Data Integrity and Constraints
When building data systems, data will inevitably go wrong, so constraints are necessary to manage errors. Constraints are like guardrails in a bowling alley, allowing you to deal with errors. In a data warehouse, transactions should fail if a customer does not fit the format of a customer. This helps to identify and correct errors quickly.
Negotiating the Definition of Data in Operational Data Store and Data Warehouse
Decision on constraints and definitions of data in data management is challenging and requires negotiation between stakeholders such as data engineers, transactional data architects, database administrators, and business users
Negotiation takes place in the operational data store where the representation of data from operational systems meets definitions in the data warehouse
Data modeling is a crucial step in the data management process, defining relationships between data elements
The schema in the operational data store acts as a gatekeeper, defending agreed-upon data definitions
Any discrepancies or errors in data ingested into the ODS trigger an alert to the operational teams, indicating a problem in the data.

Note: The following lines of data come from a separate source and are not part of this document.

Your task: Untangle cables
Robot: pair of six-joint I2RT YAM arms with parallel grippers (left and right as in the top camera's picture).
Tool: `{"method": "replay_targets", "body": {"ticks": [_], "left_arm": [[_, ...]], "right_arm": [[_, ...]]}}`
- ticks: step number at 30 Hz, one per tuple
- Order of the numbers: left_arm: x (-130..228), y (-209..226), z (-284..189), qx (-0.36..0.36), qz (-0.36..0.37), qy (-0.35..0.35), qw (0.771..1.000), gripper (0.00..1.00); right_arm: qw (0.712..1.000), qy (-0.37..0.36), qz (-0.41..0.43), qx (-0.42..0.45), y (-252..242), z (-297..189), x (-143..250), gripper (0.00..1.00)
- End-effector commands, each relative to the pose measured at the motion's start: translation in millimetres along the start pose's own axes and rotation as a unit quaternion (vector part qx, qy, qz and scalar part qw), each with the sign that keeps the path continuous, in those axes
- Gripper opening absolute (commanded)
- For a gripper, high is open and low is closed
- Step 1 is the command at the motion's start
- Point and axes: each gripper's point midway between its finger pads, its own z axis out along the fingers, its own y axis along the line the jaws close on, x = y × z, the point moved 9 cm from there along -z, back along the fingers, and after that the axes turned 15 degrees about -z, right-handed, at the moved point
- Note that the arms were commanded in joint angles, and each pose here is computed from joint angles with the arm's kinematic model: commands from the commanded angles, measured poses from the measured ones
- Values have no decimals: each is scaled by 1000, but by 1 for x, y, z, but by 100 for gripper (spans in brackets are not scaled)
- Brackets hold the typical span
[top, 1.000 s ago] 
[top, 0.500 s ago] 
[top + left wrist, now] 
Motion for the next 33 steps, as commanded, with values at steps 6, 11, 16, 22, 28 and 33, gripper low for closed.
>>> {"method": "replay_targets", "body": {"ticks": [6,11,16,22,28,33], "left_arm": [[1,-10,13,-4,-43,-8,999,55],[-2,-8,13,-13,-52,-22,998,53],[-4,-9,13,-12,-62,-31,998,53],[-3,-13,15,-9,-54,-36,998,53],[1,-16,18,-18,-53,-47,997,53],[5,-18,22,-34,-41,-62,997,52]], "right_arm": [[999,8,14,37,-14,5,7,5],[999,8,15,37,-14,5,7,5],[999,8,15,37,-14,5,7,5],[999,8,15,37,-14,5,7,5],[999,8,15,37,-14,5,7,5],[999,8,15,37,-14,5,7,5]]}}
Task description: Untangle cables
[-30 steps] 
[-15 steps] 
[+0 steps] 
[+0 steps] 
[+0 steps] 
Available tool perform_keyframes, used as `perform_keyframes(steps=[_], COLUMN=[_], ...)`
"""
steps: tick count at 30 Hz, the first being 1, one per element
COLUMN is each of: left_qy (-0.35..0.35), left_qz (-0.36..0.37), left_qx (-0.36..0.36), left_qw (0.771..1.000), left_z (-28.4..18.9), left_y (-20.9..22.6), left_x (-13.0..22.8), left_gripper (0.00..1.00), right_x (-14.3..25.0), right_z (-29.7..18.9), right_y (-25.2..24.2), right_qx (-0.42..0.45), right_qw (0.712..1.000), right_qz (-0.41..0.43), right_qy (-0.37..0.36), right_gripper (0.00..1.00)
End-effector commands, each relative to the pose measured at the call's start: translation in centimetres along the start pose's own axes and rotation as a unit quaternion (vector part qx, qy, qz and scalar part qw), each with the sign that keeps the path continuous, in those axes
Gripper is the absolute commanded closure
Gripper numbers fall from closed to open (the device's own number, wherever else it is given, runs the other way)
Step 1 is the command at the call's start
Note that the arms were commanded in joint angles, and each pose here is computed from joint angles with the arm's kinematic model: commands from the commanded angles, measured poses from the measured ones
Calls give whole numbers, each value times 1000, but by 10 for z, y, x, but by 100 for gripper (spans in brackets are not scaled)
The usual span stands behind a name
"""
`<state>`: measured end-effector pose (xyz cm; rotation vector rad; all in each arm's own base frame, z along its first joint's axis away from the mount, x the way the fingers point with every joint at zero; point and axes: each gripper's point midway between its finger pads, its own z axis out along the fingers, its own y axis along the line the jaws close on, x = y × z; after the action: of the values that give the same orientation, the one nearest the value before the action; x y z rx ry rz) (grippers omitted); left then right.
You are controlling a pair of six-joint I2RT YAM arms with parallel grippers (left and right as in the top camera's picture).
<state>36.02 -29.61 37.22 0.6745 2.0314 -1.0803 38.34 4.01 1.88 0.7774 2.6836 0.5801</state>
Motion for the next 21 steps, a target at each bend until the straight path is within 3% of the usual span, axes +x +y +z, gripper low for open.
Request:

The Role of the Operational Data Store
Operational data store (ODS) serves as a central repository for operational data and data warehouse definitions, avoiding fragmentation and facilitating access for data warehouse teams.
Business users play an important role in negotiating data definitions, ensuring the data management process is driven by business value.
Effective communication between data warehouse architects and business users is necessary to analyze business processes and identify areas of improvement.
Business process analysis is a crucial tool for companies to understand and improve their operations, with the Malcolm Baldridge standard serving as a benchmark for high-performing businesses.
A Double-Edged Sword Dimensional modelling is often touted as an excellent solution for database design, but it is not without its challenges. Using dimensional modelling can lead to updating anomalies and data quality issues if not used properly. It is essential to understand the limitations of dimensional modelling and to use it in conjunction with other techniques like normalization to ensure data quality.
Declarative Referential Integrity:
A Must-Have Declarative referential integrity is an essential aspect of database design. It is a way of enforcing constraints on the data stored in a database. With it, logical mistakes and data quality issues are safe. It is essential to ensure that declarative referential integrity is a part of the database design process.
Proper Database Design:
The Key to Data Quality Proper database design is the key to ensuring data quality. It involves understanding the data being stored, the relationships between it, and the constraints that need to be in place. This involves using techniques like normalization and declarative referential integrity to ensure that the data stored is accurate and relevant.